Microbatch topologies

In the tutorial, you saw an overview of microbatch topologies. Though broadly similar to using stream topologies, microbatch topologies have many important differences. They have significant additional capabilities for expressing computations, different performance characteristics, and simple exactly-once fault-tolerance semantics.

On this page, you’ll learn:

  • Additional computational capabilities supported by microbatch topologies

  • Phases of microbatch operation

  • How microbatch topologies achieve exactly-once semantics for PState updates regardless of failures and retries

  • Tuning options available for microbatch topologies

All examples on this page can be found in the rama-examples project.

Usage

Microbatch topologies process data that has accumulated on subscribed depots in one coordinated batch computation. There could be hundreds or thousands of unprocessed records on each depot partition that are processed together in a single microbatch. After finishing, a microbatch topology starts again with whatever data accumulated during the last microbatch.
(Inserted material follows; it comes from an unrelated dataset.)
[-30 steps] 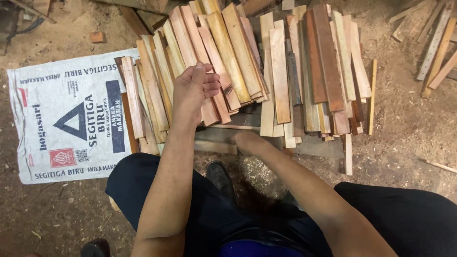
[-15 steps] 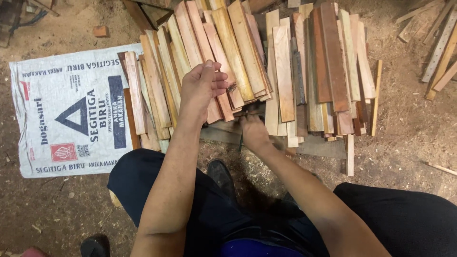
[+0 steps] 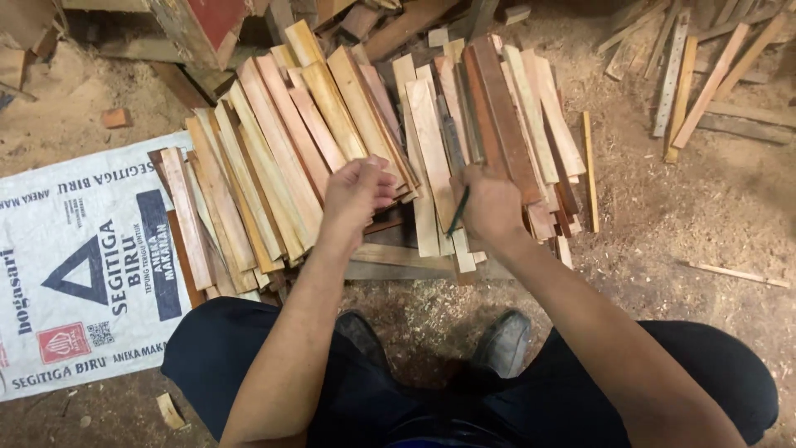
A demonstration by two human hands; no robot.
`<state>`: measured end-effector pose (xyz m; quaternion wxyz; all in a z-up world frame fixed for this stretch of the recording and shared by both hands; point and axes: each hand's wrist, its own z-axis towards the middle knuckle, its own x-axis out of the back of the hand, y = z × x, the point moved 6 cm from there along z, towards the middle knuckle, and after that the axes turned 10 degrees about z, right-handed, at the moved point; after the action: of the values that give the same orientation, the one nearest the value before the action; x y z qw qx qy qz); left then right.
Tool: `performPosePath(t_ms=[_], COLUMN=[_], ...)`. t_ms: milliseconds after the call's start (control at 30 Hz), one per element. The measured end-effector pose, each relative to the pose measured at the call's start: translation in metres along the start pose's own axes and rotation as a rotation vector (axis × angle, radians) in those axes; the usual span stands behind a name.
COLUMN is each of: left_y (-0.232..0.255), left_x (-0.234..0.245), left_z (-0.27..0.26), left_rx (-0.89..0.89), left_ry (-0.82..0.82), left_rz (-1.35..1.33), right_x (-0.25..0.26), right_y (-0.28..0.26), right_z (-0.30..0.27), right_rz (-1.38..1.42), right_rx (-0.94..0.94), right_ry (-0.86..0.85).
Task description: Marking thin wooden strips with a pencil while sorting through a pile on the floor.
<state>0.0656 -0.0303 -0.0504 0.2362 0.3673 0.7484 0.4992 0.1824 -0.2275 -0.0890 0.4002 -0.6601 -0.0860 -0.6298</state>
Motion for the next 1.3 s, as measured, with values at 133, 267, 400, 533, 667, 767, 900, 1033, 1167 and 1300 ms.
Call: performPosePath(t_ms=[133,267,400,533,667,767,900,1033,1167,1300], left_y=[-0.022,-0.032,-0.038,-0.037,-0.013,-0.018,-0.004,0.021,-0.029,-0.015], left_x=[-0.032,-0.052,-0.057,-0.055,-0.037,-0.031,-0.032,-0.053,-0.076,-0.086], left_z=[0.005,0.001,0.003,0.007,-0.002,0.005,-0.004,-0.022,-0.01,-0.031], left_rx=[0.018,0.039,0.039,0.006,0.005,0.014,0.001,0.044,0.08,0.022], left_ry=[-0.075,-0.094,-0.107,-0.084,-0.067,-0.038,-0.036,-0.276,-0.524,-0.5], left_rz=[0.14,0.303,0.542,0.577,0.599,0.535,0.41,-0.082,-0.427,-0.463], right_x=[-0.012,-0.016,0.009,-0.045,-0.066,-0.047,-0.003,0.07,0.096,0.099], right_y=[0.027,0.045,-0.006,0.009,0.012,0.017,0.015,-0.034,-0.052,-0.046], right_z=[0.018,0.027,0.017,0.035,0.052,0.056,0.043,0.019,-0.025,-0.044], right_rz=[-0.276,-0.032,0.203,0.073,-0.108,0.099,0.332,0.451,0.166,0.099], right_rx=[-0.133,-0.324,-0.449,-0.407,-0.34,-0.427,-0.468,-0.061,0.148,0.342], right_ry=[0.011,-0.058,-0.123,-0.178,-0.127,-0.166,-0.195,-0.133,0.081,0.399])
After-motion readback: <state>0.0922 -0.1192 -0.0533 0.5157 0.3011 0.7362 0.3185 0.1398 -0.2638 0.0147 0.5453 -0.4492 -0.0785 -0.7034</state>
This is in contrast to stream topologies which process depot records independently and concurrently as they are appended.

Here’s an example of a microbatch topology:

public class ExampleMicrobatchTopologyModule implements RamaModule {
  @Override
  public void define(Setup setup, Topologies topologies) {
    setup.declareDepot("*keyPairsDepot", Depot.hashBy(Ops.FIRST));
    setup.declareDepot("*numbersDepot", Depot.random());

    MicrobatchTopology mb = topologies.microbatch("mb");
    mb.pstate(
       "$$keyPairCounts",
       PState.mapSchema(
         String.class,
         PState.mapSchema(String.class, Long.class).subindexed()));
    mb.pstate("$$globalSum", Long.class).global().initialValue(0L);

    mb.source("*keyPairsDepot").out("*microbatch")
      .explodeMicrobatch("*microbatch").out("*tuple")
      .each(Ops.EXPAND, "*tuple").out("*k", "*k2")
      .compoundAgg("$$keyPairCounts", CompoundAgg.map("*k", CompoundAgg.map("*k2", Agg.count())));

    mb.source("*numbersDepot").out("*microbatch")
      .batchBlock(
        Block.explodeMicrobatch("*microbatch").out("*v")
             .globalPartition()
             .agg("$$globalSum", Agg.sum("*v")));
  }

  public static void main(String[] args) throws Exception {
    try(InProcessCluster cluster = InProcessCluster.create()) {
      RamaModule module = new ExampleMicrobatchTopologyModule();
      cluster.launchModule(module, new LaunchConfig(4, 4));
      String moduleName = module.getClass().getName();

      Depot keyPairsDepot = cluster.clusterDepot(moduleName, "*keyPairsDepot");
      Depot numbersDepot = cluster.clusterDepot(moduleName, "*numbersDepot");
      PState keyPairCounts = cluster.clusterPState(moduleName, "$$keyPairCounts");
      PState globalSum = cluster.clusterPState(moduleName, "$$globalSum");

      numbersDepot.append(1);
      numbersDepot.append(3);
      numbersDepot.append(7);

      keyPairsDepot.append(Arrays.asList("a", "b"));
      keyPairsDepot.append(Arrays.asList("a", "b"));
      keyPairsDepot.append(Arrays.asList("a", "c"));
      keyPairsDepot.append(Arrays.asList("x", "y"));
      keyPairsDepot.append(Arrays.asList("x", "y"));
      keyPairsDepot.append(Arrays.asList("x", "y"));
      keyPairsDepot.append(Arrays.asList("x", "z"));

      cluster.waitForMicrobatchProcessedCount(moduleName, "mb", 10);

      System.out.println("Global sum: " + globalSum.selectOne(Path.stay()));
      System.out.println("Counts for 'a': " + keyPairCounts.select(Path.key("a").all()));
      System.out.println("Counts for 'x': " + keyPairCounts.select(Path.key("x").all()));
    }
  }
}

Once again, the main method demonstrates what it would be like using this module once deployed on a cluster. Just like stream topologies, microbatch topologies can declare as many PStates and consume from as many depots as they wish. Although this example does not do so, when you have multiple source blocks on a topology it’s common for them to modify the same PStates.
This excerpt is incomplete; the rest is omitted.